Funny how gadgets that would have seemed wildly sensational only a few years ago now seem like necessities one cannot live without. If I try to identify what is the primary benefit of each of those systems, I would say that the one thing they all give me is time. Everyone of them in one way or another makes my life more time efficient. When I began to learn Chinese, I used the radical chart in my character dictionary to look up characters. When I first started, it could easily take me 30 minutes to look up a character. After I had done it a lot, I got better at it, and could sometimes find a character in five or ten minutes. With my electronic dictionary, I write a character on the screen with a stylus, and the pinyin and definition shows up. Really speeds up the learning process.

When I was in college, it used to take me about a half-hour to type a page of text. And lots and lots of correction fluid. Needless to say, it goes a lot faster with a computer, and that is without mentioning the ease of making multiple copies. And editing. I mean, moving blocks of text around, restructuring paragraphs, and such. Much, much simpler now. And no need to write out an original draft in long hand. I always had a fountain pen in college, because I used to get writer's cramp so bad if I used a ball point pen.

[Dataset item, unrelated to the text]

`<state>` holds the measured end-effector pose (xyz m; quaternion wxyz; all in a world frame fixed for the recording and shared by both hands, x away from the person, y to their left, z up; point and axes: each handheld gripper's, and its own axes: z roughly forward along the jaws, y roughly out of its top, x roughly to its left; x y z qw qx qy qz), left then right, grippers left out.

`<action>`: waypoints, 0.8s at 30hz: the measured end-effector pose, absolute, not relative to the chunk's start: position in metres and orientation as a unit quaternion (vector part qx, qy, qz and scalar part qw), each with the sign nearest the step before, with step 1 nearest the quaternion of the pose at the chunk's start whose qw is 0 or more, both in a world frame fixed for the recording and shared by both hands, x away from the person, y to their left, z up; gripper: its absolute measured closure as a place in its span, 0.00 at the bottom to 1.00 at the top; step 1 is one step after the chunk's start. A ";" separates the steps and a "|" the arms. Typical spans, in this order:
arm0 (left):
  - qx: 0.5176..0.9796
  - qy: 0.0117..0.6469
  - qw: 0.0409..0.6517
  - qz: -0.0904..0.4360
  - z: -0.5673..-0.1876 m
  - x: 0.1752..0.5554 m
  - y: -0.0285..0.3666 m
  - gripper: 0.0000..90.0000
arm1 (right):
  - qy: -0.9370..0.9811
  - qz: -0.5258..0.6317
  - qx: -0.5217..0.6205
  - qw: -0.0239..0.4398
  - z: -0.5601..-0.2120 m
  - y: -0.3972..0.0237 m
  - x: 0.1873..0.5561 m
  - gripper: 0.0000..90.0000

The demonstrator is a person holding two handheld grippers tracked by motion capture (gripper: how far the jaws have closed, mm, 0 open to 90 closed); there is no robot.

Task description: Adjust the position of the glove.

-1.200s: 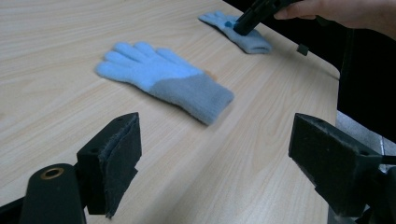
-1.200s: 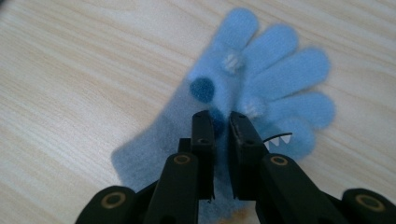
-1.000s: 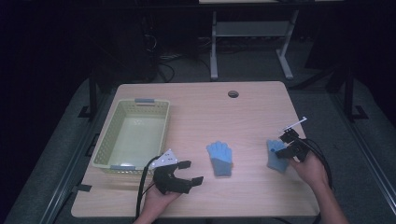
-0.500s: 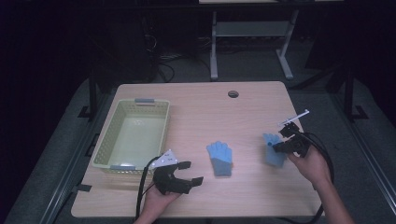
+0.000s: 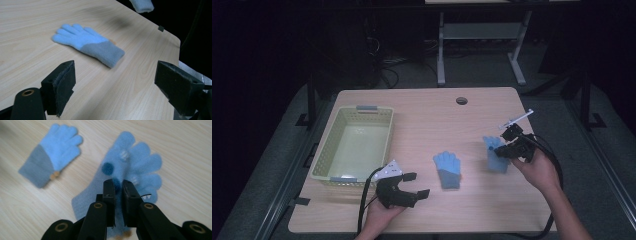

The ability to listen to or watch news and information programs selectively, without having to build my life around them saves untold hours of time. Sitting in front of the tube for 30 minutes every night to watch the news is just not time efficient. I never do that anymore, except that I do have Dialogue on when I am taking a shower in the morning. Otherwise, I always listen to news programs on my laptop while I am doing my other work.

A digital camera may not be a time saver for everyone, because you do tend to take more pictures when there is no cost to developing them. But for me, it really does save time. It is amusing to me how much trouble it used to take just to get a dozen or so pictures developed. I rarely make paper copies of pictures, so for me, digitalization is really a life saver. It does take a few minutes to pull the jpegs into Photoshop and lighten them up so I can post them online (from 2-3 MB down to under 100 k), but the time is nothing compared to the time it took to deal with photo albums.

The database in my pocket phone has 160 phone numbers stored in it. Cell phone numbers in China are eleven digits long; you would never think of memorizing them, except your own, because you get asked for it all the time. But I don't have to spend any time looking them up, either. Busy Chinese professionals are big on text messages. There is no voicemail in China. At first I thought this was a bit cumbersome, but it really does have some distinct advantages. You can send and receive messages when you are in a meeting without disturbing anybody.

I haven't mentioned email and instant messaging. The ability to carry on several real-time conversations at a time, and then pull people together into one conversation saves a lot of trouble. In today's China, all of the conveniences I mentioned are taken for granted. It's much different in the countryside, of course. People don't use email, and digital cameras are a curiosity. If you think about it, a digital camera isn't worth much if you don't have a computer. But the countryside is changing too, as stuff gets cheaper, and access to broadband Internet pushes farther out into the hinterland.